Ausstellungsbesprechungen

Sir Stanley Spencer – Malerei zwischen Himmel und Erde, Kunsthal, Rotterdam, bis 15. Januar 2012

Die Kunsthal Rotterdam zeigt erstmals in Europa eine große Übersichtsausstellung der Werke Sir Stanley Spencers. Als einer der wichtigsten englischen Maler des 20. Jahrhunderts gebührt ihm nicht nur wegen seiner Themenvielfalt ein besonderer Wert, sondern auch aufgrund seiner weitläufigen Rezeption. Die Ausstellung stellt Spencer in den Kontext der weiten Einflusskreise, die er auch über die Grenzen Großbritanniens hinaus zog. Günter Baumann berichtet.

Der Realismus hat Konjunktur. Während die jüngeren Generationen mit erstaunlicher Leichtigkeit die Klaviatur der wirklichkeitsnahen Darstellungen bedienen – in allen Techniken und in der vollen Bandbreite der Figuration von Pop und Comic bis zum Hyperrealismus –, holen die Museen die älteren Realismus-Generationen ans Tageslicht: die Maler der Neuen Sachlichkeit sind ebenso vertreten wie die Exponenten des kapitalistischen und sozialistischen Realismus. Darüber hinaus werden die nationalen Stile hinterfragt, sodass bedeutende Positionen zu Tage kommen, die unter anderen Vorzeichen nicht diese Aufmerksamkeit erhalten hätten.

Zu den neusachlichen Stars unter den britischen Künstlern gehört der 1958 geadelte Sir Stanley Spencer (1891–1959), dessen Realismus sich zuweilen mit dem Stil der englischen Fortizisten, einer sehr speziellen Parallelentwicklung des Futurismus, überschneidet – Grund für die stellenweise bis in die Karikatur reichende Überzeichnung der Motive. Die Bandbreite von Spencers Motiven ist überraschend, da man für gewöhnlich nur Einblicke in die Porträtkunst und hier insbesondere das Selbstbildnis des Malers bekommt. Daneben brillierte Spencer aber auch mit biblischen Themen, Landschaften und Genreszenen.

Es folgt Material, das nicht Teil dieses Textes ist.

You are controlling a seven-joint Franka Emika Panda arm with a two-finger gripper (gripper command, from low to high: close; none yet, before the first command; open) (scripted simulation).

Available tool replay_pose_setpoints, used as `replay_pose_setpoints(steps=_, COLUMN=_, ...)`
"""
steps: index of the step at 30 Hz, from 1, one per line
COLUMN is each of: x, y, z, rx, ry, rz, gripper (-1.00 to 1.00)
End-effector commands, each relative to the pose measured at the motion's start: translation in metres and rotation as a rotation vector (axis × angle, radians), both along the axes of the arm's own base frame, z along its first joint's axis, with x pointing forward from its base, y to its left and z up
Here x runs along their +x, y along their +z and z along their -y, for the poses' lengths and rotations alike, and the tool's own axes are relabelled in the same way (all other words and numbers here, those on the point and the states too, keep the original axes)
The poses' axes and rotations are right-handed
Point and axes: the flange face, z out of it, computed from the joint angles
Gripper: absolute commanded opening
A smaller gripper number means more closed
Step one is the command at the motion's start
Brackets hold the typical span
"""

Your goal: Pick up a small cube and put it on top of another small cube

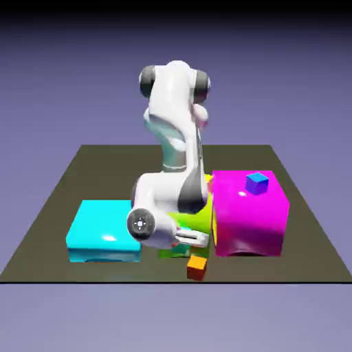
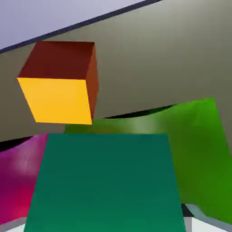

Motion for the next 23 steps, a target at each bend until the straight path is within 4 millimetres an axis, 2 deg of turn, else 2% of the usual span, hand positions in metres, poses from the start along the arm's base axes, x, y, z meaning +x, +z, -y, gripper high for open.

Für seinen Einfluss auf das europäische Festland sind die Niederlande von Bedeutung, was die Rotterdamer Ausstellung sinnfällig herausarbeitet: Dick Ket und – in Deutschland sehr viel bekannter – Charley Toorop stehen für die Brücke über den Kanal. In Großbritannien selbst führt eine Linie von Stanley Spencer bis zu dem erst im vergangenen Jahr gestorbenen Lucien Freud. Modern ist das erzählerische Element in seinem Werk und sein figurativer Stil traf immer wieder auf eine glanzvolle Phase realistischer Darstellung. Rückwärts gewandt ergeben sich demgegenüber spannende Verbindungen zu den von Spencer bewunderten Künstlern Giotto und Gauguin, die wiederum die Bandbreite für das Interesse des englischen Malers untermauern. So resultiert auch daraus seine Themen-Verortung, die man ihm in Rotterdam angedeihen lässt: zwischen Himmel und Erde, doch ebenso zwischen Phantasie und Wirklichkeit, zwischen Fiktion und persönlichem Erlebnis. Um die 80 Exponate, darunter Leihgaben aus der Tate Britain und der Stanley Spencer Gallery (Cookham), beleuchten das Schaffen und den Wirkungskreis eines der besten englischen Malers des 20. Jahrhunderts.

Der Katalog zur Ausstellung, wiewohl in niederländischer Sprache, ist ein optischer Genuss und fast eine verlegerische Premiere: Im vergangenen Herbst schlossen sich der renommierte Verlag Waanders und der Verlag D’jonge Hond zusammen, um unter der Marke Wbooks besser auf dem Buchmarkt punkten zu können.